Paediatric HIV disclosure in Namibia
A tool to help caregivers and healthcare workers disclose to children that they are living with HIV in Namibia has been found to be highly effective in a low-resource setting. The study evaluated the effectiveness of a paediatric HIV disclosure intervention, and is thought to be the first formal research of its kind in the sub-Saharan Africa context.
The World Health Organisation recommends that all children of a school-age be fully aware of their HIV status, whilst younger children be at least partially informed about HIV and their status. However, many caregivers and healthcare workers experience difficulties understanding the best ways to disclose to children that they are living with HIV, especially when there is limited resource for social workers and psychologists. Caregivers are often unsure about how they should go about disclosing HIV to children. They worry about the mental wellbeing of the child, but also fear that they may be judged or blamed, and fear being stigmatised if the child were to tell others.
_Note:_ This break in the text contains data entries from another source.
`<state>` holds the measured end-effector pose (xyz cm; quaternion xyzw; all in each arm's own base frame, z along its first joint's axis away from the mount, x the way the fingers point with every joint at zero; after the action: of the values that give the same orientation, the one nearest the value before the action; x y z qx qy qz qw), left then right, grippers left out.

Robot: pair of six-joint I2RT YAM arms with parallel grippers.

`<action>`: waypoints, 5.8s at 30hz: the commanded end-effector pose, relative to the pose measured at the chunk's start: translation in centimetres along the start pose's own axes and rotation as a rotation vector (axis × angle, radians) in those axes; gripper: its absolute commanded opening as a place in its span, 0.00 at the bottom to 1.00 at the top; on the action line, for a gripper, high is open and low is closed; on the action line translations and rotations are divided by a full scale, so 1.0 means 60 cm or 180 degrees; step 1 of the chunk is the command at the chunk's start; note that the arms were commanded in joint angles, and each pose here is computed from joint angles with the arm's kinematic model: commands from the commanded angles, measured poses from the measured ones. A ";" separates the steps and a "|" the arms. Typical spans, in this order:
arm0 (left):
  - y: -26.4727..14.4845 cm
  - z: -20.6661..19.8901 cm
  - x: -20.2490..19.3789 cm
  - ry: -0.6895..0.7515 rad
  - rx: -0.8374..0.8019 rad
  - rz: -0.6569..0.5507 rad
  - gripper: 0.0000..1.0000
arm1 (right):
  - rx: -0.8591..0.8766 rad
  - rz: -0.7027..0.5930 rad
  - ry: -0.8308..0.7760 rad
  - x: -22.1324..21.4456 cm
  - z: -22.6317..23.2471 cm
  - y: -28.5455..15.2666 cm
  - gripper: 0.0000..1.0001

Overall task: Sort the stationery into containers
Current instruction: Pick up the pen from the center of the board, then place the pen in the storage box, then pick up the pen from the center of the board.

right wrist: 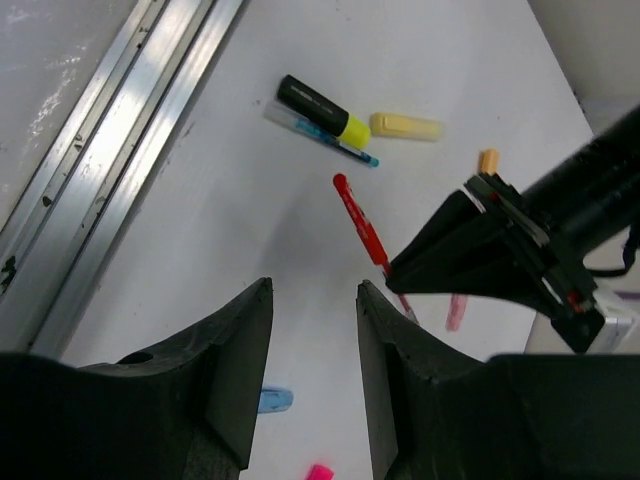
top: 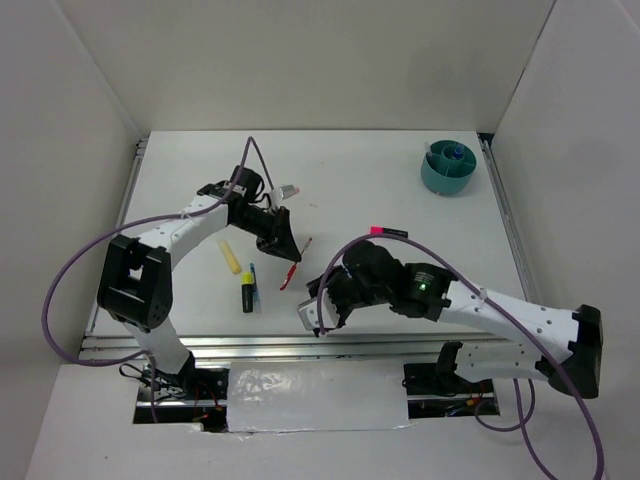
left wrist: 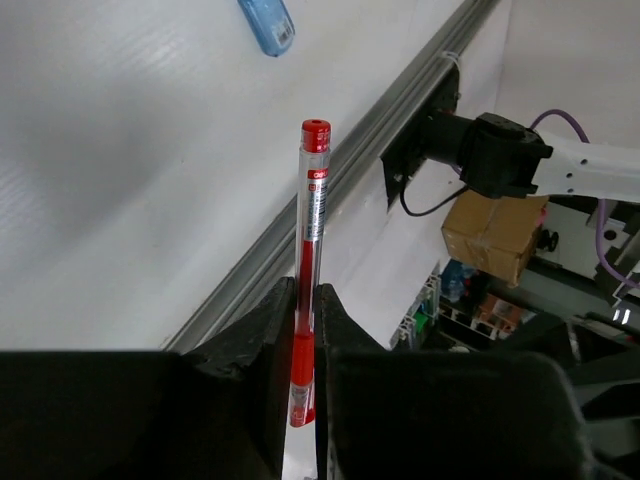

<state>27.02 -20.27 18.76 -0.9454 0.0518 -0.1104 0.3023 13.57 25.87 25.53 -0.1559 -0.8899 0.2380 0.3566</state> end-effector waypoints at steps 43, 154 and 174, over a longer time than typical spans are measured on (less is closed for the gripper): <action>-0.081 -0.026 0.059 0.0038 0.0147 -0.0726 0.99 | -0.0193 0.0427 -0.0382 0.004 -0.071 0.105 0.01; -0.146 0.108 -0.078 0.4098 0.1037 -0.0026 0.60 | -0.2723 0.0312 0.3856 -0.402 -0.255 -0.296 0.63; -0.064 0.154 -0.126 0.4795 0.1614 -0.0136 0.99 | -0.2651 0.0322 0.4113 -0.409 -0.222 -0.289 0.62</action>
<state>20.64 -10.01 11.28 -0.5598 0.2350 -0.6945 0.3860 38.91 4.53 28.34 -0.4363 -0.5071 -0.2301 0.7068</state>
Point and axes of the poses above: each gripper's point midway between its finger pads, its own y axis out along the fingers, its own z axis along the line the jaws close on, x = y × z, the point moved 6 cm from there along -y, back along the fingers, and after that the axes turned 1 degree about y, right-handed, at the moved point
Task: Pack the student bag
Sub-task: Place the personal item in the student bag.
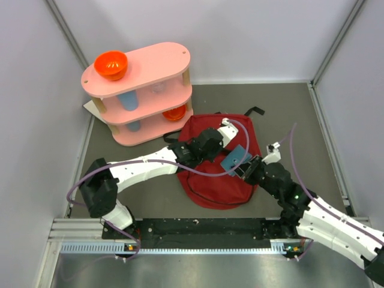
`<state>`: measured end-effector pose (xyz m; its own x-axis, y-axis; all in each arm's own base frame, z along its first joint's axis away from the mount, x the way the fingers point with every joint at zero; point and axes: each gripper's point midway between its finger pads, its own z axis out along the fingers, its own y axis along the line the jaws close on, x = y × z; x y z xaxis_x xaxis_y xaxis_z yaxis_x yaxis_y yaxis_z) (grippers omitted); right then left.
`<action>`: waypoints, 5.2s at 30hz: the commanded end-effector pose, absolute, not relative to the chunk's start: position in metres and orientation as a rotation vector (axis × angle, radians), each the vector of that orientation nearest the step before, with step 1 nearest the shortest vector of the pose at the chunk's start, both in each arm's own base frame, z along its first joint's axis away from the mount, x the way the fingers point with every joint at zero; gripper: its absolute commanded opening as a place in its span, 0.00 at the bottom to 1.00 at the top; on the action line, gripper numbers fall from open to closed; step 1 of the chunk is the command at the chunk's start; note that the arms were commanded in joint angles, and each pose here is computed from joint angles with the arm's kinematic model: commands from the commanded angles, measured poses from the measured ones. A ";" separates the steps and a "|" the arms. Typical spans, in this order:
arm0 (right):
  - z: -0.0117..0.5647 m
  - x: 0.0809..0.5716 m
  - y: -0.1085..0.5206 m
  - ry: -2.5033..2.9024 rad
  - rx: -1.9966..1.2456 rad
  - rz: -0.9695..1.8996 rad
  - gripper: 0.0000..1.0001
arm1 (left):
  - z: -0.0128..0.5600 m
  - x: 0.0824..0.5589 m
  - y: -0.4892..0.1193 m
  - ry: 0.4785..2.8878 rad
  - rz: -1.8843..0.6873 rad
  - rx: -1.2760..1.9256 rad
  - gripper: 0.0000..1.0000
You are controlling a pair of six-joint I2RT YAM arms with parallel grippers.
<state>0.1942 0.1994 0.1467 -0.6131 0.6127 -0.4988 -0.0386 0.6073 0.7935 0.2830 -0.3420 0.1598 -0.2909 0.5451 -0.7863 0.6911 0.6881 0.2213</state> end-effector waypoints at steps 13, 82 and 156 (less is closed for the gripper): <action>0.162 0.192 0.269 2.026 0.445 1.470 0.00 | 0.224 0.283 -0.363 1.901 -0.406 0.786 0.00; 0.210 0.300 0.208 1.672 0.642 1.323 0.00 | 0.249 0.243 -0.388 1.955 -0.658 0.800 0.00; 0.109 0.271 0.190 2.067 0.491 0.762 0.52 | 0.229 0.255 -0.332 2.043 -0.508 0.512 0.62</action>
Caregivers desire the support of healthcare workers, but healthcare workers are often unwilling to offer this support because they themselves are unsure about the best paediatric HIV disclosure process.
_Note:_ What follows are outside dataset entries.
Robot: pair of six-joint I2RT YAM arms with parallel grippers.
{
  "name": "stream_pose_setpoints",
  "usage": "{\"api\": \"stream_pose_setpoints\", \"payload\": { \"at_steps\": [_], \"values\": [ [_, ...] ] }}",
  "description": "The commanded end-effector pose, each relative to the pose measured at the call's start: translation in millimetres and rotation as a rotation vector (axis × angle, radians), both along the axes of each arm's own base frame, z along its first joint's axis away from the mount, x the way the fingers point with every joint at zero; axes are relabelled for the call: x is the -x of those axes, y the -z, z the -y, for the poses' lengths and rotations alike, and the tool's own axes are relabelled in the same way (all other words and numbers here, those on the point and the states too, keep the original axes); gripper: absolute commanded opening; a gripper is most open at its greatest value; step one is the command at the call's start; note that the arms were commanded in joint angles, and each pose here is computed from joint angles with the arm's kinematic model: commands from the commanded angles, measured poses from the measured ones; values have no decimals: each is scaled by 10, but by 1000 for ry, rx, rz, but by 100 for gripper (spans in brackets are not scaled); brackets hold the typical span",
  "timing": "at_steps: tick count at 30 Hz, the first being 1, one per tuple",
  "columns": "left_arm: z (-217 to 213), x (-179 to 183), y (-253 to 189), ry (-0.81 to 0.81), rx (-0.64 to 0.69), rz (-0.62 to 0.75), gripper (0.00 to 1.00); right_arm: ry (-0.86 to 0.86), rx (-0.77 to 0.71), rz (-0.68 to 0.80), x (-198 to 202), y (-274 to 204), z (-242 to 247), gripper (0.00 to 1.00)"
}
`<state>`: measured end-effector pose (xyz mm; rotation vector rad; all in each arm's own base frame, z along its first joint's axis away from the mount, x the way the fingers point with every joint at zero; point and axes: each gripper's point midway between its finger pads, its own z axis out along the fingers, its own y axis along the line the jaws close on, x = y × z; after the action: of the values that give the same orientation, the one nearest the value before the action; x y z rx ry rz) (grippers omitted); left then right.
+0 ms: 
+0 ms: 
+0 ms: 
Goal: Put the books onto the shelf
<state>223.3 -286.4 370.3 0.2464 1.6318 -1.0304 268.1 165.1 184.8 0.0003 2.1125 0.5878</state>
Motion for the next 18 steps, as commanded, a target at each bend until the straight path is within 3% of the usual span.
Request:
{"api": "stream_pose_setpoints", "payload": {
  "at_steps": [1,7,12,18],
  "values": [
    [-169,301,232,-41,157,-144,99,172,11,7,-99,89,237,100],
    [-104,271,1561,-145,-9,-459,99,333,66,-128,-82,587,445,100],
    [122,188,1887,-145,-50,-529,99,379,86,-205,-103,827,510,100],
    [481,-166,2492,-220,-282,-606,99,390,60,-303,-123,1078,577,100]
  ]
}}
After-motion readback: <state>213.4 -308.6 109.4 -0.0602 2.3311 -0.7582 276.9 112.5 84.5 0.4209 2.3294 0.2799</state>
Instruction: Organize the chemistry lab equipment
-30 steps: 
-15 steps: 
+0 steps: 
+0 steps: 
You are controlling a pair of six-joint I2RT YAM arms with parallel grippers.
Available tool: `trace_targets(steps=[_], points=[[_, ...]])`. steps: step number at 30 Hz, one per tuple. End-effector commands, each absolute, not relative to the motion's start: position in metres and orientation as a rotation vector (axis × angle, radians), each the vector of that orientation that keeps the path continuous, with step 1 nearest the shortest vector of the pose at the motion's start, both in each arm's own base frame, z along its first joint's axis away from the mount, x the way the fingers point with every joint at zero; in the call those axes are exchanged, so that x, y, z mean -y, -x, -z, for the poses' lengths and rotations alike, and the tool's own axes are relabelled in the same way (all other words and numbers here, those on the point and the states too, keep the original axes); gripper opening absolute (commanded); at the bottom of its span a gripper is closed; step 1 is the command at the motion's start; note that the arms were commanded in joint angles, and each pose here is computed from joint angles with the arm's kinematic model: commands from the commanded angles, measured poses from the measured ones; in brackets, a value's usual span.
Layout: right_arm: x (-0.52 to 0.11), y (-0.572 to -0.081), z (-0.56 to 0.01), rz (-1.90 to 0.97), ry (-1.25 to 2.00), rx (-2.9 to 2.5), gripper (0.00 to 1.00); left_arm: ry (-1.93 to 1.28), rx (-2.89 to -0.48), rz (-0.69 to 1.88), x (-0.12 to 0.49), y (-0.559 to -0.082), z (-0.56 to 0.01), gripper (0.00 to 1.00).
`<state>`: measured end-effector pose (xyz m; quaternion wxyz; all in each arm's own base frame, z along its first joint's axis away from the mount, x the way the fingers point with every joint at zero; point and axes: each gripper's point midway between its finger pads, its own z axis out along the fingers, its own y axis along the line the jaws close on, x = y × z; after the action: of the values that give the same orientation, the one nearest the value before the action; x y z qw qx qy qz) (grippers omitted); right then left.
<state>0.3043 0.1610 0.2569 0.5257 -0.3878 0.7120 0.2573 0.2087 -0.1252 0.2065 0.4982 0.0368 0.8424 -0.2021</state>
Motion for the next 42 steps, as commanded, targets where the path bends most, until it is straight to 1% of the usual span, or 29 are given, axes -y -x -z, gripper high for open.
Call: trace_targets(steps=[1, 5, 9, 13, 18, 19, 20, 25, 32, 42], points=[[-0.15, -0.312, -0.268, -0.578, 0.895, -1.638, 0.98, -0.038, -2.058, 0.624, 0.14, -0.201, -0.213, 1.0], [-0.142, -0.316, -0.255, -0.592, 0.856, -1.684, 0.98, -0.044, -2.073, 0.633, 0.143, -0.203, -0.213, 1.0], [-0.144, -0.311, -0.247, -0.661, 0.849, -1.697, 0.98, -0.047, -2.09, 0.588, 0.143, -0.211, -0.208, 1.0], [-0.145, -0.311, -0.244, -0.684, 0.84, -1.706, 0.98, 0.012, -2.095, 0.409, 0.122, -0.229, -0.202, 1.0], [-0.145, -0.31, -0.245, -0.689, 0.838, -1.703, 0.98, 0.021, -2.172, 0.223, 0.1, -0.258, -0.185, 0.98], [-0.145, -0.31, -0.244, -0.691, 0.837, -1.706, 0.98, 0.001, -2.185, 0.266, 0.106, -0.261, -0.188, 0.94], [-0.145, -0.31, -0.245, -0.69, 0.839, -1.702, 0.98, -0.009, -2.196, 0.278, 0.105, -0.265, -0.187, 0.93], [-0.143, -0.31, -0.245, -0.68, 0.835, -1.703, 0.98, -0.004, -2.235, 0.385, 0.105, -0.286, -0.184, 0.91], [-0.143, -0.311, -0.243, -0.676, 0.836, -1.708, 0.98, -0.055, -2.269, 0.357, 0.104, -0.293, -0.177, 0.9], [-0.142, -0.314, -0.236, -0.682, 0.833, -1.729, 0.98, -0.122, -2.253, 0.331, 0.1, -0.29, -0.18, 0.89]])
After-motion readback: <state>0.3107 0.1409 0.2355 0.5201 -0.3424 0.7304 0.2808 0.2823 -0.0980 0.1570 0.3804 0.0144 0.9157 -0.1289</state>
The Namibian intervention sought to overcome many of the barriers to disclosing HIV status to children. It included a training programme to help healthcare workers oversee the disclosure process, as well as a toolkit including a colourful cartoon book, tools for assessing whether the caregiver and child were ready for HIV disclosure, and monitoring forms to evaluate progress over healthcare visits. The intervention provided a structured framework to ensure that the disclosure process for children was gradual, age-appropriate and happening in a supportive environment.
The research found that children had a greater understanding of HIV and how HIV treatment worked, they also had higher hopes for the future – which improved child adherence to care and treatment. Both healthcare workers and caregivers felt more confident in their roles within the disclosure process. The cartoon book was found to be the most valuable tool, one healthcare worker stated: “It simplifies the disclosure process… it uses very simple pictures and a simplified…language.”
The researchers suggest that this intervention may be used in other similar settings. As treatment coverage improves, and greater numbers of children survive their infant years into adolescence and young adulthood, it is vital to explore how best to support children and adolescence living with HIV, and their carers, through the disclosure process and the rest of their lives.